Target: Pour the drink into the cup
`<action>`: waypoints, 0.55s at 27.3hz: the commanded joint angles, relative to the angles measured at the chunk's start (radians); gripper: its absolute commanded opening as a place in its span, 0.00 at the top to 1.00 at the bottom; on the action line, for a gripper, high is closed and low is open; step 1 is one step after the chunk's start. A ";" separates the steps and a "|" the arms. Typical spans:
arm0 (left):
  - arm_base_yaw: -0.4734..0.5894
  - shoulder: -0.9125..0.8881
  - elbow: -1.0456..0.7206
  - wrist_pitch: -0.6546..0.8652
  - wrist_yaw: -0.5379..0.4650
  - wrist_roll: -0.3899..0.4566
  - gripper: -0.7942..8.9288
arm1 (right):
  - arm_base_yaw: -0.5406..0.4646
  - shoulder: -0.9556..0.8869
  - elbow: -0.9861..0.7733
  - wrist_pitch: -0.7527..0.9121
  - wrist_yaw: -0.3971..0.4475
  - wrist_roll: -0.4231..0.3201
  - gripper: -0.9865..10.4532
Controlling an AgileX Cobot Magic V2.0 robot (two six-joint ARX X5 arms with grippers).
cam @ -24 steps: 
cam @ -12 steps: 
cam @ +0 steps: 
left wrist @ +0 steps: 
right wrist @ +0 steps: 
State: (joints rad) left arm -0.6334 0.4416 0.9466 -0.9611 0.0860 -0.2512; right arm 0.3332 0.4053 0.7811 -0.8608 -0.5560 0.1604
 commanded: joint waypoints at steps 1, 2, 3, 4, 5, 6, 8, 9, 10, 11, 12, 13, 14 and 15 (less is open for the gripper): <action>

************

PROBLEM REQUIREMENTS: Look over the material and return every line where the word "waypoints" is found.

TASK RESULT:
`<action>`: waypoints, 0.55s at 27.3hz: the commanded joint angles, relative to the angles measured at the chunk's start (radians); gripper: its absolute commanded opening as a place in its span, 0.00 at the top to 1.00 at the bottom; on the action line, for a gripper, high is closed and low is open; step 1 is one step after the chunk's start. A ";" separates the steps and a "|" the arms. Typical spans:
 commanded: joint waypoints at steps 1, 2, 3, 4, 5, 6, 8, 9, 10, 11, 12, 13, 14 and 15 (less is open for the gripper): <action>

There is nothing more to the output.